Dans un coin industriel de Singapour, se multipliant régulièrement dans des bioréacteurs chauffés précisément à 82 degrés, la vraie viande de crevette est cultivée à partir d'échantillons de cellules microscopiques du crustacé.
Nourrie d'une soupe riche en nutriments destinée à imiter son régime à l'état sauvage, une seule cellule peut se reproduire plus d'un billion de fois dans un monticule de chair grise translucide. Pensez-y comme de la viande qui pousse sans toutes les autres parties de l'animal, y compris cette veine noire crayeuse.
L'entreprise est dirigée par Sandhya Sriram et une équipe de scientifiques, qui tentent de renverser l'une des pierres angulaires du dim sum. L'entreprise de Sriram, Shiok Meats, tire son nom de l'argot singapourien utilisé pour déclarer quelque chose de délicieux.
Un travail similaire est effectué dans le monde entier dans d'autres startups et laboratoires de recherche pour cultiver du bœuf, du porc, du poulet et des produits de spécialité haut de gamme tels que le thon rouge et le foie gras, mais la société de Sriram est la seule connue à se concentrer sur la recréation. crevettes, un aliment de base dans de nombreux plats asiatiques.
Le produit fini de Shiok - ce journaliste n'a pas pu l'essayer car aucun étranger n'est autorisé à visiter son siège pendant la pandémie - possède la texture de la crevette hachée et a déjà été testé pour fabriquer du shumai, le pilier cantonais du dim sum avec son emballage de boulette jaune. Mais ses applications sont potentiellement multiples dans la cuisine centrée sur la Chine.
Vous pouvez en déposer une cuillerée sur un radeau de tofu, le cuire à la vapeur et l'arroser d'une sauce soja légèrement plus sucrée. Il pourrait être pressé hors d'une poche à douille dans un bouillon de pot chaud frémissant. Et c'est peut-être le genre de chose que vous voudriez rouler en boules, pain et frire.
Finalement, Sriram, qui a cofondé l'entreprise il y a deux ans, aimerait aller au-delà de la viande de crevette hachée pour produire du crabe, du homard et une crevette décortiquée structurée, suffisamment convaincante pour accrocher au bord d'un verre rempli de sauce cocktail.
«Nous pouvons imprimer la queue en 3D si vous le souhaitez», dit-elle.
Singapour est devenu un acteur majeur de la technologie naissante jadis ridiculisée comme «Frankenmeat» après que le chercheur néerlandais Mark Post a dévoilé le premier "Hamburger en éprouvette" à un panel de critiques gastronomiques lors d'une conférence de presse à Londres il y a sept ans.
Les chercheurs ont été en mesure de faire baisser le prix de la viande, appelée viande de culture cellulaire ou viande propre, des près de 300,000 $ qu'il en a coûté pour produire la première galette de Post - mais pas encore assez pour la vendre au public. Le shumai de Shiok, par exemple, coûte 300 $ pièce.
Dans ce qui a été décrit comme un «Course à l'espace comestible», au moins 55 entreprises dans le monde sont désormais impliquées dans le développement d'une variété de viande de culture cellulaire, selon le Good Food Institute, une organisation à but non lucratif basée à Washington qui préconise des alternatives à l'agriculture animale.

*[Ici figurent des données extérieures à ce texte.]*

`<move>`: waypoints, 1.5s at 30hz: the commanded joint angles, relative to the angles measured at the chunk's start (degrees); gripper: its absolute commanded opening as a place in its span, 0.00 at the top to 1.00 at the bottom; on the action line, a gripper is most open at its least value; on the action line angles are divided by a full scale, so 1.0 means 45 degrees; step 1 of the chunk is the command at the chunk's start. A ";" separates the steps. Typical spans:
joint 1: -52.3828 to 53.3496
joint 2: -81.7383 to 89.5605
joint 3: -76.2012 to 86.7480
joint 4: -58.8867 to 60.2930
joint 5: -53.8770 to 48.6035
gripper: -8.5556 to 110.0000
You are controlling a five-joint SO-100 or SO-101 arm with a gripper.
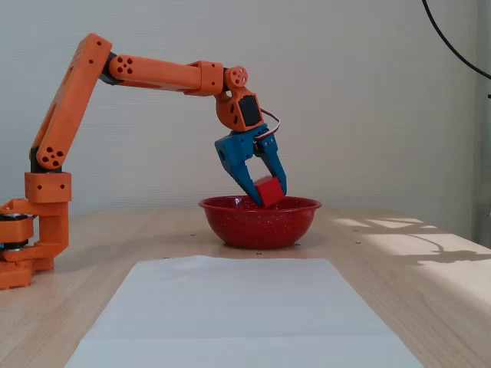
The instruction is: Grasp the red cube and put it in the red bowl
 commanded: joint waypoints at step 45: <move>-0.5508 1.2637 0.5156 0.1348 -0.0117 0.92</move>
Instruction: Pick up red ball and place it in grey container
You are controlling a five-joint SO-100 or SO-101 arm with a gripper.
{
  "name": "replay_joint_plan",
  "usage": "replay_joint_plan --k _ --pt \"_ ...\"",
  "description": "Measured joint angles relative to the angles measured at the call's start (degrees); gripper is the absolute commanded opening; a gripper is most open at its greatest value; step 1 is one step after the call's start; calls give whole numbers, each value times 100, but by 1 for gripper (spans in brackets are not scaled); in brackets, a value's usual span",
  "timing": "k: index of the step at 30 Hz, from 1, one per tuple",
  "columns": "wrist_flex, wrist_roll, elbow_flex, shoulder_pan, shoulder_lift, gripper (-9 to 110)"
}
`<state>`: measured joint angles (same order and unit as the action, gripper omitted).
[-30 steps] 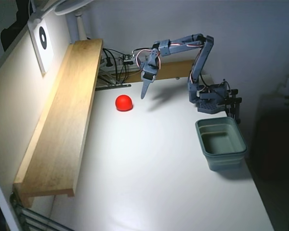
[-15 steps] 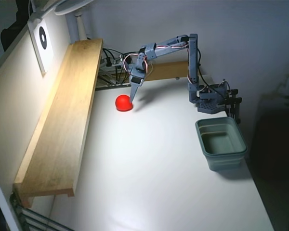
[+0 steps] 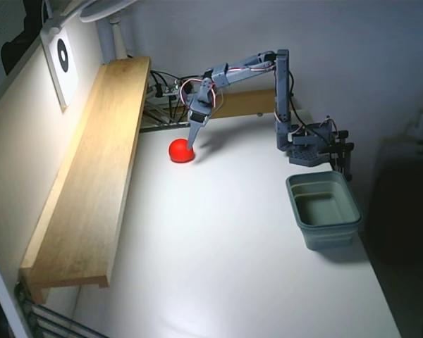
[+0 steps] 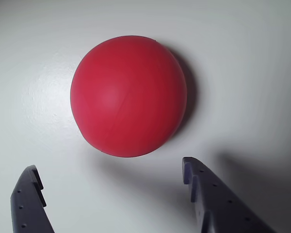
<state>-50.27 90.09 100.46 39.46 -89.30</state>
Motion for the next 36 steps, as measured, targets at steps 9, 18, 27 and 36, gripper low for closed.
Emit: replay_joint_plan --k 9,18,27,36 --pt "527 0 422 0 70 38" --pt "1037 0 817 0 281 38" --pt "1160 0 703 0 580 38" --pt "1063 0 -439 0 1652 38"
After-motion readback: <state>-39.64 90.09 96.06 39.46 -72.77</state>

Cela inclut un à Hong Kong qui recrée la gueule ou la vessie de poisson, une délicatesse souvent utilisée dans les soupes; une startup australienne qui cultive de la viande de kangourou; et une entreprise en Chine qui cherche à recréer du porc dans un pays où la demande croissante de viande mettra à l'épreuve les limites de l'offre mondiale. L'année dernière, une startup israélienne a réussi à faire pousser du tissu musculaire de vache sur la Station spatiale internationale.

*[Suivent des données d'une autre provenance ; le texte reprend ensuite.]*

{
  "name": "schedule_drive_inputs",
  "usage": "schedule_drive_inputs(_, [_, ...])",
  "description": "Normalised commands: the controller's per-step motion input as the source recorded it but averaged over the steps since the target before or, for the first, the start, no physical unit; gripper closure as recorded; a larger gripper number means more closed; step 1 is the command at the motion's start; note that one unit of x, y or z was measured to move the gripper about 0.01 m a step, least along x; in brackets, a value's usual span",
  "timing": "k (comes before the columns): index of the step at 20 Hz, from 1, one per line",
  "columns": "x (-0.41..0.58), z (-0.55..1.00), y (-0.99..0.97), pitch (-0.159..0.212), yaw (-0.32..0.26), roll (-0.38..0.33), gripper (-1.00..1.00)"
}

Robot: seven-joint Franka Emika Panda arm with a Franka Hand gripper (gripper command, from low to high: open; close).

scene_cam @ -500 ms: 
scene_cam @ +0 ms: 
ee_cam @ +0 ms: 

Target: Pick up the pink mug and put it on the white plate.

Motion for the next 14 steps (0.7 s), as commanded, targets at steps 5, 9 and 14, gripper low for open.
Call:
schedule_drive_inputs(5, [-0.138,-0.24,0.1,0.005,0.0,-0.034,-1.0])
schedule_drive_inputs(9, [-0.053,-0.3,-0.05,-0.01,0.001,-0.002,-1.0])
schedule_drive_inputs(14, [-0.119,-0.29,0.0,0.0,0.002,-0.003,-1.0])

L'émergence de la science a provoqué des questions existentielles sur la provenance de la viande, végétaliens à contempler si la technologie représente une sorte d'échappatoire si elle ne nuit pas aux animaux, et les chefs religieux juifs et musulmans de se demander si le porc cultivé en laboratoire pourrait être réputé casher or halal.
À terme, la technologie pourrait permettre de fabriquer de nouveaux types de viande, offrant aux chefs des possibilités inhabituelles.

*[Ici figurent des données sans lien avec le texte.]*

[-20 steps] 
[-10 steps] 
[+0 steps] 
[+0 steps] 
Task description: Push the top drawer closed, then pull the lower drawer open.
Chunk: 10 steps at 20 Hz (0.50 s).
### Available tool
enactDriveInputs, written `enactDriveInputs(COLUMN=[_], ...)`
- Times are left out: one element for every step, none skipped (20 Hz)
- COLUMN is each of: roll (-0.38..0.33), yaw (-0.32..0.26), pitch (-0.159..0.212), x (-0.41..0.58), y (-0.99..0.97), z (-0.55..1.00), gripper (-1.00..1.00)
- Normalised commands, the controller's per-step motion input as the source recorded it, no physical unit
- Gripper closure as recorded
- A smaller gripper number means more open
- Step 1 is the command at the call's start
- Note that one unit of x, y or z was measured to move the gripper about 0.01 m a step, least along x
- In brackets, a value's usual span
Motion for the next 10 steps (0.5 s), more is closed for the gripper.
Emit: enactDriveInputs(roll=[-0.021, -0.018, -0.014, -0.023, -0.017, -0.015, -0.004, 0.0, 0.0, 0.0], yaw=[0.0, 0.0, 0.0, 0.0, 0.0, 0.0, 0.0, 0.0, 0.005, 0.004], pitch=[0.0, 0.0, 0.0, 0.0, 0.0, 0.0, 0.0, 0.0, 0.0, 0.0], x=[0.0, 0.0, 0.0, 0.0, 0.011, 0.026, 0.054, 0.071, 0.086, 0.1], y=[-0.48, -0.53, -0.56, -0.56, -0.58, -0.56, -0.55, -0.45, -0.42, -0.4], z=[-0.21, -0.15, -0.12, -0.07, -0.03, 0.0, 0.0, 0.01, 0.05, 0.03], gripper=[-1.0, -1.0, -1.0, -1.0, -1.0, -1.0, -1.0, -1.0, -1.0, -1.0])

«Imaginez quand vous pouvez personnaliser le goût de n'importe quel morceau de viande», a déclaré Ryan Bethencourt, le cofondateur basé à San Francisco de l'accélérateur biotechnologique IndieBio, qui a fourni à Shiok son financement initial. «Quel est le goût du porc au gras de saumon? Quel est le goût d'un mélange entre le bœuf Wagyu et d'autres lignes de bifteck de bœuf héritées? Qu'en est-il de la viande qui a un goût aigre-doux? »
Bientôt, nous aurons deux choix: manger leur «Frankenfood» ou apprendre à cultiver notre propre nourriture.